** The task **
Everything in the data below is left aside except the lines from the one containing "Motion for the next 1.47" through the one containing "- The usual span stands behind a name"; repeat those exactly.

** The input **
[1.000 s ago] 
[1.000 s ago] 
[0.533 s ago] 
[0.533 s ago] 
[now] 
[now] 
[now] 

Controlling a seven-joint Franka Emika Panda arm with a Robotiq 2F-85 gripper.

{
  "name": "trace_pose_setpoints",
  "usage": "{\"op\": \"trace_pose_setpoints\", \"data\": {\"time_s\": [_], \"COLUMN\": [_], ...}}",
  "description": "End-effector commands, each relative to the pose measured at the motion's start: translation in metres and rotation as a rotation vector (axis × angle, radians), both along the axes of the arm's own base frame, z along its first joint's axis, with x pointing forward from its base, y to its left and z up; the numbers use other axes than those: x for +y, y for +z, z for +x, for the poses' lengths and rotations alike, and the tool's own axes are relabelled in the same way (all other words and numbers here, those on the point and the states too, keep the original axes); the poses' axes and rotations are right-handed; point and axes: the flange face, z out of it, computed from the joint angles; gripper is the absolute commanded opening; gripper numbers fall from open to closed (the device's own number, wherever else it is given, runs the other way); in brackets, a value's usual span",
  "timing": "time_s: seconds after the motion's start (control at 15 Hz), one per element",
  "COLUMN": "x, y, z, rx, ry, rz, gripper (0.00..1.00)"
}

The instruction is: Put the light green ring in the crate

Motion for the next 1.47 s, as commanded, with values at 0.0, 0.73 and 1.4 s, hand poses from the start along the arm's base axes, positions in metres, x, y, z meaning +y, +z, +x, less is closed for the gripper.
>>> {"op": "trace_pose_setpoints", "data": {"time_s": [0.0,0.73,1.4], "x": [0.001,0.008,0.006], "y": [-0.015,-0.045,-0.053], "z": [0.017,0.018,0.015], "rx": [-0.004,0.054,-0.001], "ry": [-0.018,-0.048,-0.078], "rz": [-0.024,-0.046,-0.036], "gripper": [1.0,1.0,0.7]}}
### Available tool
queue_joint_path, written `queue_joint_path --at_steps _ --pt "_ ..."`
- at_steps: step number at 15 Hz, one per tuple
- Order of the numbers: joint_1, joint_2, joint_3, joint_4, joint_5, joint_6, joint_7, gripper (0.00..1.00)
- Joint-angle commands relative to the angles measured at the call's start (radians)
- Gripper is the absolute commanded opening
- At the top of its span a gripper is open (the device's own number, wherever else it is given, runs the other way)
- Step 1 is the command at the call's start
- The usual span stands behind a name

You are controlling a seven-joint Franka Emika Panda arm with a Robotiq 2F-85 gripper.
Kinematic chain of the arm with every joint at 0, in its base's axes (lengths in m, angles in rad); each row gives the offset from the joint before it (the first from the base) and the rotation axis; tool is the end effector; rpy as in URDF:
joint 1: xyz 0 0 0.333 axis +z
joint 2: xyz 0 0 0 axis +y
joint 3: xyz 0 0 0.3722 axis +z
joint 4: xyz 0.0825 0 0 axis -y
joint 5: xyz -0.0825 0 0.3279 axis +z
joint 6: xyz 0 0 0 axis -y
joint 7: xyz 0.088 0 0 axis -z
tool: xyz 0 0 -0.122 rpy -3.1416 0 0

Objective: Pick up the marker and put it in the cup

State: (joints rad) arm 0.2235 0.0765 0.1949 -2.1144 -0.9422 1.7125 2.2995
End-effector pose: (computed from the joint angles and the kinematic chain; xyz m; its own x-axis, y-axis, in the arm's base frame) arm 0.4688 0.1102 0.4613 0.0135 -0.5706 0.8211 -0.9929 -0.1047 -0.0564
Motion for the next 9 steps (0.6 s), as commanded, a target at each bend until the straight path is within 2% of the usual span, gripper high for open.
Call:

** Exercise solution **
Motion for the next 1.47 s, as commanded, with values at 0.0, 0.73 and 1.4 s, hand poses from the start along the arm's base axes, positions in metres, x, y, z meaning +y, +z, +x, less is closed for the gripper.
>>> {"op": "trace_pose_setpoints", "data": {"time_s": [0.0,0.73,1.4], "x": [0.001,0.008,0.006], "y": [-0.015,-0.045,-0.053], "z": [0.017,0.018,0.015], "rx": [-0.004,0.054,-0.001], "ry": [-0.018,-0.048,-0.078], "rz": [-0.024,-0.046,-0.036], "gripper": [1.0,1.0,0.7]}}
### Available tool
queue_joint_path, written `queue_joint_path --at_steps _ --pt "_ ..."`
- at_steps: step number at 15 Hz, one per tuple
- Order of the numbers: joint_1, joint_2, joint_3, joint_4, joint_5, joint_6, joint_7, gripper (0.00..1.00)
- Joint-angle commands relative to the angles measured at the call's start (radians)
- Gripper is the absolute commanded opening
- At the top of its span a gripper is open (the device's own number, wherever else it is given, runs the other way)
- Step 1 is the command at the call's start
- The usual span stands behind a name

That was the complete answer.